A word-for-word restatement of the listing is the only acceptable answer.

+ + +

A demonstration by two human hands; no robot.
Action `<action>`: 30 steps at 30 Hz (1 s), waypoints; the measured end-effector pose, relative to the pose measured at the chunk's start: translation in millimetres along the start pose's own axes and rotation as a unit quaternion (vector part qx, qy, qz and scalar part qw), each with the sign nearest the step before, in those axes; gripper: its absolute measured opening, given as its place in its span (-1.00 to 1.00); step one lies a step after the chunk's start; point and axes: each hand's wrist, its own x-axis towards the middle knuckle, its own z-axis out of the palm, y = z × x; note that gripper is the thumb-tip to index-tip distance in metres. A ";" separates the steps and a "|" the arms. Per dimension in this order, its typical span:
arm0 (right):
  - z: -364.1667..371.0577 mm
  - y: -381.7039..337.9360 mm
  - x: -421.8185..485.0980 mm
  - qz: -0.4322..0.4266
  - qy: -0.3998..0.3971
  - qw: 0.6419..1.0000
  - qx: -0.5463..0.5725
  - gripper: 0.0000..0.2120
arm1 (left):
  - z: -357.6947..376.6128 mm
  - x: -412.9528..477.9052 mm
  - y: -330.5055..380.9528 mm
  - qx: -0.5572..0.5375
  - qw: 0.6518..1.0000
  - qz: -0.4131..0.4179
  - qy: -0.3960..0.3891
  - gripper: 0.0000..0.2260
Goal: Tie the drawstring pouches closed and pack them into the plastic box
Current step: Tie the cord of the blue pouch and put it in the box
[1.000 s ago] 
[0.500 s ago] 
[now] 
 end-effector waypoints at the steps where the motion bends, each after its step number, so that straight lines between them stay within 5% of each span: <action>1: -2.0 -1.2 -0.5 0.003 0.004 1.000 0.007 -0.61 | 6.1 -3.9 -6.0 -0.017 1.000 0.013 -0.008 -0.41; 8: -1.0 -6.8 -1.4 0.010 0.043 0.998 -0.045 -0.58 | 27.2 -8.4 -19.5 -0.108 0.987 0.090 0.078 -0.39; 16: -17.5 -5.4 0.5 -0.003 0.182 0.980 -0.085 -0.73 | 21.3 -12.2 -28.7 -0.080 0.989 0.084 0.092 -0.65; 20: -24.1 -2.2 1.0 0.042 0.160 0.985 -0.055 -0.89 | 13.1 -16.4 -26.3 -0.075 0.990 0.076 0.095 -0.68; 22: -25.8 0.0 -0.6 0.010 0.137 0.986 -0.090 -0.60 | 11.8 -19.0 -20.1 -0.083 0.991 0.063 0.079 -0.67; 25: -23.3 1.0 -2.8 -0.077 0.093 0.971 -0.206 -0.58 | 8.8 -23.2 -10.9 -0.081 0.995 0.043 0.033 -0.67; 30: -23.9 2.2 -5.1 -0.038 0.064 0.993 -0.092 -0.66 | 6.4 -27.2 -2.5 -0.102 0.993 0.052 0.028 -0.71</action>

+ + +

**Expected answer**
A demonstration by two human hands; no robot.
Action `<action>`: 30 steps at 30 Hz (1 s), waypoints; the measured end-effector pose, relative to the pose measured at the chunk's start: translation in millimetres along the start pose's own axes and rotation as a unit quaternion (vector part qx, qy, qz and scalar part qw), each with the sign nearest the step before, in those axes; gripper: its absolute measured opening, given as its place in its span (-1.00 to 1.00); step one lies a step after the chunk's start; point and axes: each hand's wrist, its own x-axis towards the middle knuckle, its own z-axis out of the palm, y = z × x; note that gripper is the thumb-tip to index-tip distance in metres. A ";" separates the steps and a "|" the arms. Per dimension in this order, its typical span:
arm0 (right):
  - z: -364.1667..371.0577 mm
  - y: -381.7039..337.9360 mm
  - x: -421.8185..485.0980 mm
  - qz: -0.4322..0.4266
  - qy: -0.3998..0.3971
  - qw: 0.6419..1.0000
  - qx: -0.5463..0.5725
  - gripper: 0.0000..0.2120
arm1 (left):
  - z: -357.6947..376.6128 mm
  - x: -412.9528..477.9052 mm
  - y: -330.5055..380.9528 mm
  - qx: -0.5572..0.5375
  - qw: 0.6518..1.0000
  - qz: -0.4131..0.4179
  - qy: -0.3960..0.3891
  - gripper: 0.0000..0.2260
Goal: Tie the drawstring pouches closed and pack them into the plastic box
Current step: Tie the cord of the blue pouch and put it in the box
[1.000 s ago] 
[0.500 s ago] 
[now] 
 end-effector waypoints at the steps where the motion bends, each after its step number, so that straight lines between them stay within 5% of each span: <action>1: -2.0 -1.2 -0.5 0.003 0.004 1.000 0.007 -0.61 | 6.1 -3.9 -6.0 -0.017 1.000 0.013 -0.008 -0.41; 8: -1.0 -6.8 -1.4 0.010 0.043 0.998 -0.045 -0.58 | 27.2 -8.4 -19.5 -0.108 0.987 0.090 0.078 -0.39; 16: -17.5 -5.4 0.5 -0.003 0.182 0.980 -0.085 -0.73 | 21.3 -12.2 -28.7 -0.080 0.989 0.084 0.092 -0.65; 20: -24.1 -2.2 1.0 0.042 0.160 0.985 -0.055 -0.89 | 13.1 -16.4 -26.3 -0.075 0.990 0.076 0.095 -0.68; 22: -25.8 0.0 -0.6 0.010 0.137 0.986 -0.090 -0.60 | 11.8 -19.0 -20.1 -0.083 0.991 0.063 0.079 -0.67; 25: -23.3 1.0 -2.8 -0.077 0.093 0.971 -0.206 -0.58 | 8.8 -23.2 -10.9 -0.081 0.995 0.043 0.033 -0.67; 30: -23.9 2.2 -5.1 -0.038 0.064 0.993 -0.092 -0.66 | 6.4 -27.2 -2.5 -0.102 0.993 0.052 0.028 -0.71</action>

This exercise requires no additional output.